EXCERPTED DATA >>
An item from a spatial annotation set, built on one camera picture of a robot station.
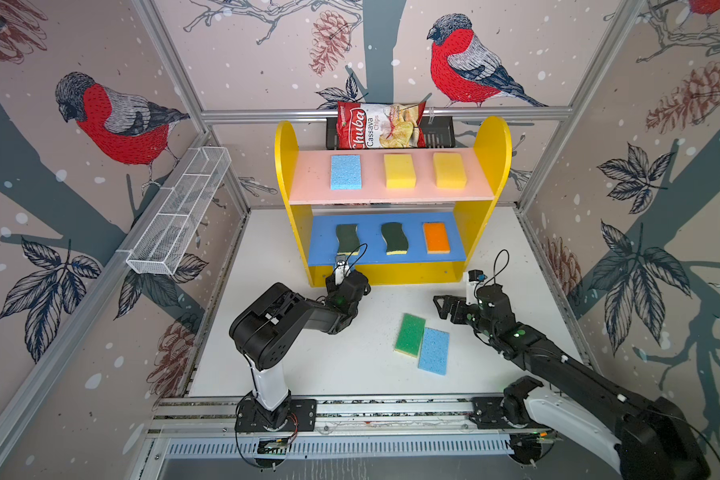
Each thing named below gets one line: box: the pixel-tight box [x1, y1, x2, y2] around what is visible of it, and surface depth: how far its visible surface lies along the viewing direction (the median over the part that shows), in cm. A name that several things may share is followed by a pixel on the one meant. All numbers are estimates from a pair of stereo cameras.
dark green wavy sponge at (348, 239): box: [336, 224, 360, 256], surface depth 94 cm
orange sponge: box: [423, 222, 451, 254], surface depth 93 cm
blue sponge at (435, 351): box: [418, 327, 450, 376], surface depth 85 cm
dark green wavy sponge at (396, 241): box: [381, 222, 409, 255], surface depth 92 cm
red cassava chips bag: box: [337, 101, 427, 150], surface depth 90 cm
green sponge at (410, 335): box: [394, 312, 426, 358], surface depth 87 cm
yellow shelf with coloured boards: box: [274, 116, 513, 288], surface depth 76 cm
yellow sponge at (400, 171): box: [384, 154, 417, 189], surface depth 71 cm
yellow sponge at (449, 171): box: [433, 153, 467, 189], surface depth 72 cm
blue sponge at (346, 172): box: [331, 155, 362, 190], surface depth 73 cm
--
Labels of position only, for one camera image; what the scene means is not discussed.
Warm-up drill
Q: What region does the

ABOUT THIS EXERCISE >> Taking the lines above, repeat exactly those from the line that contains "green sponge at" through the line that contains "blue sponge at (346, 172): box: [331, 155, 362, 190], surface", and both of those lines as well. Include nothing else.

WRITTEN ANSWER >>
green sponge at (410, 335): box: [394, 312, 426, 358], surface depth 87 cm
yellow shelf with coloured boards: box: [274, 116, 513, 288], surface depth 76 cm
yellow sponge at (400, 171): box: [384, 154, 417, 189], surface depth 71 cm
yellow sponge at (449, 171): box: [433, 153, 467, 189], surface depth 72 cm
blue sponge at (346, 172): box: [331, 155, 362, 190], surface depth 73 cm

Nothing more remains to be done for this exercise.